A sufficiently strong vacuum could be produced with a simple hand pump, which would allow the system to be operated without electricity.

Raffaele Mezzenga, Professor of Food and Soft Materials, ETH Zurich

The system is also fully scaleable, enabling filtration of large volumes of water in a cost-effective manner.

When drawn through the filter, the toxic substances 'stick' to the protein fibers that have several binding sites. The large surface area of activated charcoal can also absorb large quantities of toxins, delaying saturation limits of the film. The protein fibers provide the membrane with mechanical strength, and at elevated temperatures they enable chemical conversion of trapped ions into valuable metallic nanoparticles.

Mezzenga is passionate about the hybrid film’s filter capacity: when tested with mercuric chloride, the mercury level present in the filtrate was reduced by more than 99.5%. The efficiency was higher with potassium gold cyanide in which 99.98% of the toxic compound bound to the membrane, and an efficiency of more than 99.97% was achieved in the case of lead compounds. With radioactive uranium, 99.4% of the original concentration was separated during filtration.

We achieved these high values in just a single pass.

Sreenath Bolisetty, Researcher

Even with multiple passes, the membrane filters toxic substances in a highly reliable manner. Although the mercury level in the filtrate rose from 0.4 ppm to 4.2 ppm after 10 passes, the amount of protein used was low. To filter half a liter of contaminated water, the scientists used a membrane weighing a tenth of a gram, of which 7% by weight was taken up by protein fibers.

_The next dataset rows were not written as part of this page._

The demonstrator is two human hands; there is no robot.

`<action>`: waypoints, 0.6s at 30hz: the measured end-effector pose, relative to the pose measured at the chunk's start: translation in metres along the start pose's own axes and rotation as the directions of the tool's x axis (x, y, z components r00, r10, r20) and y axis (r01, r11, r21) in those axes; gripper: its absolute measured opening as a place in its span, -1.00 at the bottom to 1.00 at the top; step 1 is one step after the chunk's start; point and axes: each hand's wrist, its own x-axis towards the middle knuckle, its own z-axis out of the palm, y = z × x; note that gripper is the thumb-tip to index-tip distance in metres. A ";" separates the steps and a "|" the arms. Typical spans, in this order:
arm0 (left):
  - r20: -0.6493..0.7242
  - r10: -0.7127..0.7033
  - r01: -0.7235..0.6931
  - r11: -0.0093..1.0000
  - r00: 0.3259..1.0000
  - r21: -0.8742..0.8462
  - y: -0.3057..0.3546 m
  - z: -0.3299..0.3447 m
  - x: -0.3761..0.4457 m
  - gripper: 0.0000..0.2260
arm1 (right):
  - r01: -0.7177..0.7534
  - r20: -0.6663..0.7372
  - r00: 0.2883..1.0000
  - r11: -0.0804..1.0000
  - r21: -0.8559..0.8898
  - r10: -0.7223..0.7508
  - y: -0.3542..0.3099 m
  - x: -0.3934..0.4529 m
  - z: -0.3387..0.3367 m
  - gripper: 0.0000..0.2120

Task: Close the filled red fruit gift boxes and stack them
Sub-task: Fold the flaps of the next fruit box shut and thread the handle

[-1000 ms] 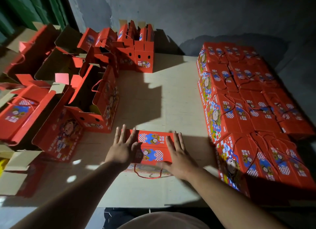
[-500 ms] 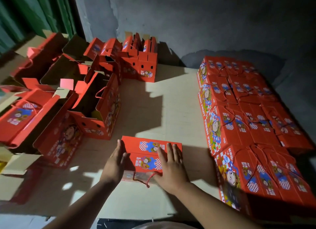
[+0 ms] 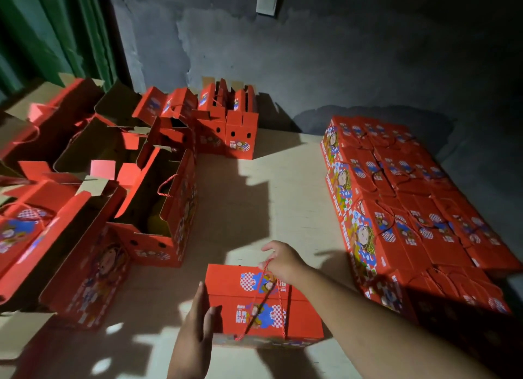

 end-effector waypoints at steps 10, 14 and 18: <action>0.022 -0.012 0.009 0.992 1.000 0.130 -0.021 0.003 0.012 -0.36 | 0.130 -0.022 0.992 0.984 0.125 -0.128 0.003 -0.035 -0.026 -0.62; 0.047 0.039 -0.045 0.991 0.998 0.127 -0.031 0.004 0.018 -0.39 | 0.067 0.064 0.995 0.983 0.170 -0.079 0.000 -0.048 -0.022 -0.67; 0.050 0.072 -0.078 0.987 0.996 0.141 -0.034 0.004 0.017 -0.37 | 0.030 0.113 0.993 0.997 0.073 -0.039 -0.002 -0.057 -0.019 -0.60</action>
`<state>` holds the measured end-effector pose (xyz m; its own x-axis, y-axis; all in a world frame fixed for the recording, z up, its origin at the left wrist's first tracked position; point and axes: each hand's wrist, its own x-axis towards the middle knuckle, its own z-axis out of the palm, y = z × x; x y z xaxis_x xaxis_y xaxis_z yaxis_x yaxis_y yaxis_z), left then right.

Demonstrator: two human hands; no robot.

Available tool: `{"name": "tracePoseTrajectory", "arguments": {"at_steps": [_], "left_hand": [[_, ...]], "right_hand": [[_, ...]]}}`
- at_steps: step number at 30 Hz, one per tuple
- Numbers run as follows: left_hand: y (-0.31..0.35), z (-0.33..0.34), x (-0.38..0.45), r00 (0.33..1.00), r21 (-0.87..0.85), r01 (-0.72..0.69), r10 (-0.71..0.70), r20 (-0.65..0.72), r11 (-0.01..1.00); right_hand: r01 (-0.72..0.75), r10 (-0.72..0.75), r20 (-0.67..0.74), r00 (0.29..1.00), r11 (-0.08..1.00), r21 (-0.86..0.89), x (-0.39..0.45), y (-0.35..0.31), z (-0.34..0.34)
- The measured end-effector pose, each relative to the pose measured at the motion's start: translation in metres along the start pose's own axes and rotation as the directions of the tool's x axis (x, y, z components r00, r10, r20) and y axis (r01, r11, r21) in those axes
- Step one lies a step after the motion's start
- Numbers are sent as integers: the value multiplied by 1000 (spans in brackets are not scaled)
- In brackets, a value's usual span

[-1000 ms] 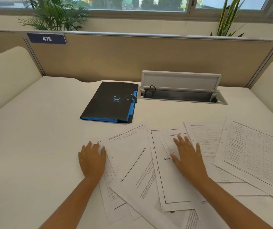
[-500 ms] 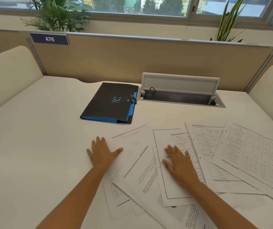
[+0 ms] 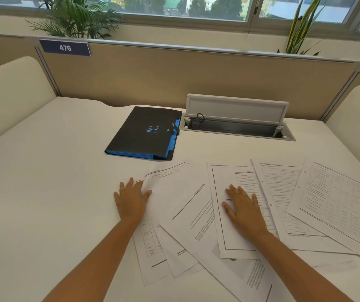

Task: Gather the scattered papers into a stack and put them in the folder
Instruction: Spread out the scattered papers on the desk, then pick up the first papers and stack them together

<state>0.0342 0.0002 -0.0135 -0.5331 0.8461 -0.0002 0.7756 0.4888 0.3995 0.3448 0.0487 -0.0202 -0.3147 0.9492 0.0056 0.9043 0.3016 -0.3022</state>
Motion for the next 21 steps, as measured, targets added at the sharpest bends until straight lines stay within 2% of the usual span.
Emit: {"name": "tracePoseTrajectory", "arguments": {"at_steps": [4,7,10,12,15,17,19,21], "left_hand": [[-1,-3,-4,993,-147,52,-67,-98,988],[9,-10,-4,972,-200,173,-200,-123,964],[24,-19,-1,934,-250,316,-347,-89,915],[32,-24,3,913,-379,374,-409,-13,847],[32,-29,9,916,-551,381,-384,117,742],[28,-30,10,923,-606,373,-350,162,703],[22,-34,10,932,-632,344,-336,138,694],[18,-43,12,948,-677,266,-314,54,687]], "right_hand": [[-5,5,-1,1000,1000,0,1,-7,1],[13,-12,6,1000,1000,-12,3,-14,2],[33,-32,16,999,999,-24,5,-18,4],[39,-39,15,999,999,-32,7,-20,5],[45,-45,3,999,998,-31,8,-19,6],[47,-47,-1,999,999,-25,8,-18,6],[51,-51,-1,999,999,-17,8,-18,6],[52,-52,0,999,999,-8,9,-17,6]]}}
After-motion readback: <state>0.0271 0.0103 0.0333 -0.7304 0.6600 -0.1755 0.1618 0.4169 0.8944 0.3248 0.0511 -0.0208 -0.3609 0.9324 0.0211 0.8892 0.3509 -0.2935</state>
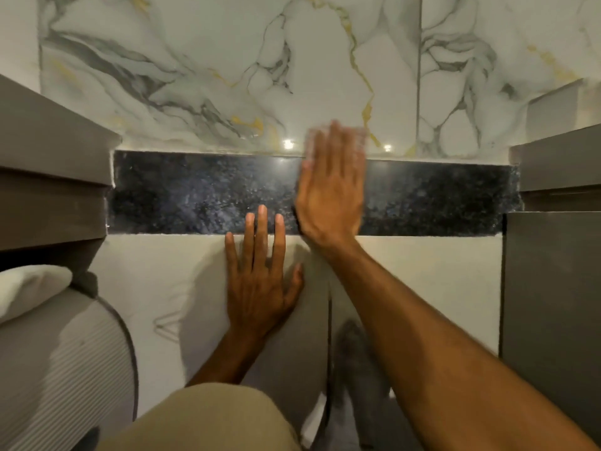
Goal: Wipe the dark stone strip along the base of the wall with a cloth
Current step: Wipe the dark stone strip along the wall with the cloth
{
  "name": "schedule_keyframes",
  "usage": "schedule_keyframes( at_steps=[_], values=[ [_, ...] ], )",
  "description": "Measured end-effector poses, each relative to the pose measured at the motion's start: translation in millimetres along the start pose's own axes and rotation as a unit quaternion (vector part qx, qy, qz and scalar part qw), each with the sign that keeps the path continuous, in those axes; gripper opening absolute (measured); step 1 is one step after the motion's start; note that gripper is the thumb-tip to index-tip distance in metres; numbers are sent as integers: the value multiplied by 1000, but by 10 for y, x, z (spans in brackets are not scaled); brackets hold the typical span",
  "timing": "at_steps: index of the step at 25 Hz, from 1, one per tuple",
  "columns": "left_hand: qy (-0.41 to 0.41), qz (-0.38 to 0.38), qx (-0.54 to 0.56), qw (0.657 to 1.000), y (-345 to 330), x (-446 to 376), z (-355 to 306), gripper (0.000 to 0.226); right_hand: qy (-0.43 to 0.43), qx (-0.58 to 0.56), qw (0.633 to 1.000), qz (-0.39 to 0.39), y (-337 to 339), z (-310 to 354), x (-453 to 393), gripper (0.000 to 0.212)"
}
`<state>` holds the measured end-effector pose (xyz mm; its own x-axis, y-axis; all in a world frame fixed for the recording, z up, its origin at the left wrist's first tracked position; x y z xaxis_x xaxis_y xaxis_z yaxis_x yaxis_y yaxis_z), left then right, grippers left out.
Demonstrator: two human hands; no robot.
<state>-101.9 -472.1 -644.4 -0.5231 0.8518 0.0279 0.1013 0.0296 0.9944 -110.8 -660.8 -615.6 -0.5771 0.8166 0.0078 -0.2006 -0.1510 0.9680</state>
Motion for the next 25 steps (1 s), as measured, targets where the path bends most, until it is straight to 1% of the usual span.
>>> schedule_keyframes(
  at_steps=[2,3,4,6,7,8,10,11,12,14,16,17,19,20,22,23,24,25],
  values=[
    [63,0,-8,998,-2,123,144,75,94,-11,995,44,-173,266,181,65],
    [85,6,-15,996,17,246,234,75,127,-5,989,75,-161,261,400,64],
    [93,15,-21,995,46,379,300,75,140,7,986,93,-79,168,635,65],
    [85,37,-21,995,125,509,381,77,125,2,985,119,102,-100,878,66],
    [87,41,-21,995,136,506,394,77,97,-5,988,122,118,-169,850,67],
    [94,39,-22,995,135,479,391,77,65,-5,992,109,103,-130,721,68],
    [119,28,-17,992,93,460,383,75,20,-10,998,62,-65,250,341,69],
    [129,20,-22,991,71,487,384,74,32,-20,998,49,-179,538,179,70],
    [135,11,-37,990,53,543,398,73,78,-32,996,43,-282,854,91,70],
    [148,15,-82,985,31,759,488,73,199,-61,977,57,-441,1329,195,68],
    [150,40,-89,984,101,966,611,73,287,-57,953,84,-388,1334,573,66],
    [159,43,-74,984,158,1015,678,72,300,-48,947,101,-310,1180,718,67],
    [175,47,-47,982,256,1036,812,70,292,-39,950,104,-223,903,705,69],
    [175,47,-46,982,289,1017,865,71,258,-41,961,92,-219,894,552,69],
    [182,50,-58,980,289,998,965,72,171,-47,982,58,-309,1181,182,68],
    [188,44,-64,979,276,1013,992,73,156,-58,985,55,-366,1433,64,69],
    [187,35,-76,979,252,1040,1003,73,171,-70,981,56,-435,1679,39,70],
    [187,29,-84,978,229,1067,1015,74,206,-84,973,63,-496,1870,103,70]
  ],
)
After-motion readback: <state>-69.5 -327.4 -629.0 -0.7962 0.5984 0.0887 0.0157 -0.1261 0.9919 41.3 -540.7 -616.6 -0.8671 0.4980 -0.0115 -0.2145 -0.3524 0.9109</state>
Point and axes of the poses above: each hand's wrist, its own x-axis away from the middle knuckle, its own y-axis out of the back of the hand, z = x × y, the point moved 3 cm from there along -x, towards the middle knuckle, and after that the axes turned 6 degrees about -x, right-handed, at the moved point
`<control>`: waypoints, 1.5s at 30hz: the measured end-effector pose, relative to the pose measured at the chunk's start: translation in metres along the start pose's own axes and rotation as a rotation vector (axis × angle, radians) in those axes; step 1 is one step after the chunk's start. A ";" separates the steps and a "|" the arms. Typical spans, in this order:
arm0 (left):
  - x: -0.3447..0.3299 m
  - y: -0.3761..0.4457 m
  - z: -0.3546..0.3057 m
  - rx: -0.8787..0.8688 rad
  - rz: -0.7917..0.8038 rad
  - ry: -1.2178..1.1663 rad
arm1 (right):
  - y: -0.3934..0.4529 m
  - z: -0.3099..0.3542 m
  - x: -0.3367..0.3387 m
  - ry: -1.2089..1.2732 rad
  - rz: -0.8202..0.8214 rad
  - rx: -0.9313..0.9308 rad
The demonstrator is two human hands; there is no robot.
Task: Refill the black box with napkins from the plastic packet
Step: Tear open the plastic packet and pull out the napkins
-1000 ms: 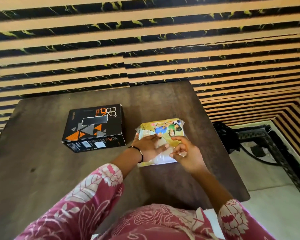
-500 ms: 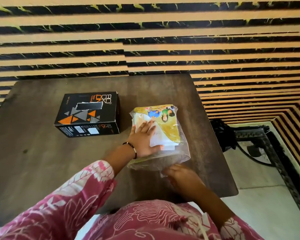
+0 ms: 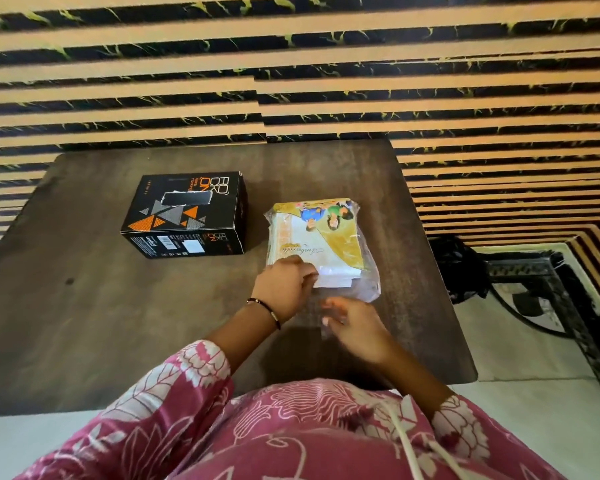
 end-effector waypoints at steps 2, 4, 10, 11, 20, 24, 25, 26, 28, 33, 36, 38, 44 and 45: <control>0.010 0.006 -0.006 0.024 -0.057 -0.141 | 0.005 -0.005 -0.003 0.334 -0.012 -0.177; 0.021 0.012 -0.015 0.001 -0.123 -0.236 | 0.010 -0.013 -0.009 0.885 -0.066 -0.390; 0.041 0.020 -0.033 -0.040 -0.239 -0.325 | 0.011 -0.015 -0.002 1.404 -0.230 -0.671; 0.041 0.021 -0.033 -0.032 -0.242 -0.333 | 0.010 -0.012 0.001 1.404 -0.231 -0.668; 0.052 0.026 -0.045 -0.078 -0.260 -0.356 | 0.018 -0.024 0.000 1.393 -0.145 -0.732; 0.049 0.025 -0.045 -0.050 -0.221 -0.292 | 0.024 -0.029 0.001 1.384 -0.114 -0.726; 0.049 0.025 -0.045 -0.044 -0.217 -0.286 | 0.026 -0.030 0.001 1.360 -0.112 -0.722; 0.048 0.024 -0.045 -0.040 -0.211 -0.280 | 0.026 -0.030 0.003 1.332 -0.118 -0.719; 0.047 0.022 -0.046 -0.033 -0.195 -0.261 | 0.026 -0.034 0.005 1.286 -0.153 -0.724; 0.041 0.021 -0.050 -0.036 -0.164 -0.219 | 0.026 -0.032 0.010 1.302 -0.199 -0.669; 0.045 0.023 -0.053 -0.046 -0.187 -0.239 | 0.023 -0.032 0.010 1.360 -0.226 -0.683; 0.053 0.028 -0.054 -0.039 -0.215 -0.276 | 0.022 -0.037 0.010 1.356 -0.260 -0.714; 0.067 0.038 -0.063 -0.052 -0.266 -0.274 | 0.023 -0.025 0.019 1.334 -0.270 -0.698; 0.065 0.037 -0.065 -0.057 -0.256 -0.260 | 0.023 -0.023 0.021 1.338 -0.264 -0.700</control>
Point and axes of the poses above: each hand's wrist, its own y-axis towards the middle knuckle, its own x-axis out of the back of the hand, z = x × y, the point moved 8 cm from there along y, towards the middle knuckle, and after that the axes turned 1 degree about z, right-handed, at the moved point
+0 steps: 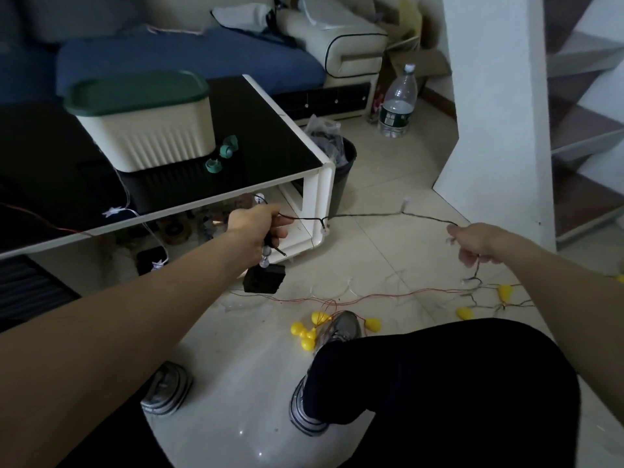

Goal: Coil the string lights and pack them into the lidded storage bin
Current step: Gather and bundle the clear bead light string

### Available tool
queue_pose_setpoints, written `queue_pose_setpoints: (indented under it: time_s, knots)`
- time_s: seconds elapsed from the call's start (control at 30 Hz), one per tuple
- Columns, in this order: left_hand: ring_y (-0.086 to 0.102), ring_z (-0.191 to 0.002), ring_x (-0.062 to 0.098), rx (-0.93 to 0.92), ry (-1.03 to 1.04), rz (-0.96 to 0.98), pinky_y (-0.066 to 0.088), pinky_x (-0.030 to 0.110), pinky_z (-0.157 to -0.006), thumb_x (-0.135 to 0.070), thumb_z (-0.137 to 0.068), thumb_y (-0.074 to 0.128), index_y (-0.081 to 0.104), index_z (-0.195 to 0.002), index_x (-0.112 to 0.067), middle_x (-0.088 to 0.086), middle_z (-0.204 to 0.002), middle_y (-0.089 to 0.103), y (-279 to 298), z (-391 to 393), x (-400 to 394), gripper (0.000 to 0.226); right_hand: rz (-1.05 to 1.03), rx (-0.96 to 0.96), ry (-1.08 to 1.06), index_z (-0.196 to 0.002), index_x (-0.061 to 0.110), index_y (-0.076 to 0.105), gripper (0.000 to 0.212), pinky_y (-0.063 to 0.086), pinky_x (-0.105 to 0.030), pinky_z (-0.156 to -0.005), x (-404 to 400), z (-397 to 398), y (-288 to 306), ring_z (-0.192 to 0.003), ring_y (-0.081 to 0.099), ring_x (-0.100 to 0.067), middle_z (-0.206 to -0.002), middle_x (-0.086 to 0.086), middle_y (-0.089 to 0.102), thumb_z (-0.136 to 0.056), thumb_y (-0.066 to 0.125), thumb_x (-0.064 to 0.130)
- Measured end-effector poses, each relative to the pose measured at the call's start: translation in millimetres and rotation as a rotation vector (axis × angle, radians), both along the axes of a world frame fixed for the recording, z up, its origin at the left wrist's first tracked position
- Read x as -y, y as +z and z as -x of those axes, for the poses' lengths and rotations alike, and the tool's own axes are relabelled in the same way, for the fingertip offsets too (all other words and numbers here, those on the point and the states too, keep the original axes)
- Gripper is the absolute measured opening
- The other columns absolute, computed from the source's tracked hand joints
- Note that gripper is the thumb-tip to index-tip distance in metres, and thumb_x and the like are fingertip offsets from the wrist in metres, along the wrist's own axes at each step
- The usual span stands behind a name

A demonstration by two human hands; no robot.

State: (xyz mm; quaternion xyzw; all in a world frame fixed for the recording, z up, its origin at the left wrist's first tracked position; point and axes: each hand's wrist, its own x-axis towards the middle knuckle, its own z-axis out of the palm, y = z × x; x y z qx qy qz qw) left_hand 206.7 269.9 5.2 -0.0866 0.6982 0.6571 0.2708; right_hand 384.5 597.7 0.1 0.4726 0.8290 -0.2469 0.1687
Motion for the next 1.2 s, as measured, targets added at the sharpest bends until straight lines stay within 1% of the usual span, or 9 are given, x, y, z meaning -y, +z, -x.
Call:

One kilo of whey protein would be enough to purify 90’000 liters of water, more than the amount of water needed in a human life time.

Raffaele Mezzenga, Professor of Food and Soft Materials, ETH Zurich

This implies that the efficiency can be improved to desirable levels, by just increasing the protein present in the film, enabling flexibility of the approach.

Mezzenga is confident that the new technology will be accepted into the market.

There are numerous applications for it, and water is one of the most pressing problems we face today.

Raffaele Mezzenga, Professor of Food and Soft Materials, ETH Zurich

The ETH professor has successfully patented the technology, and was also nominated for the ETH Zurich’s Spark Award in March last year. As the scientific publication had to wait for a nine-month review, it is only now that Bolisetty and Mezzenga made public their discovery.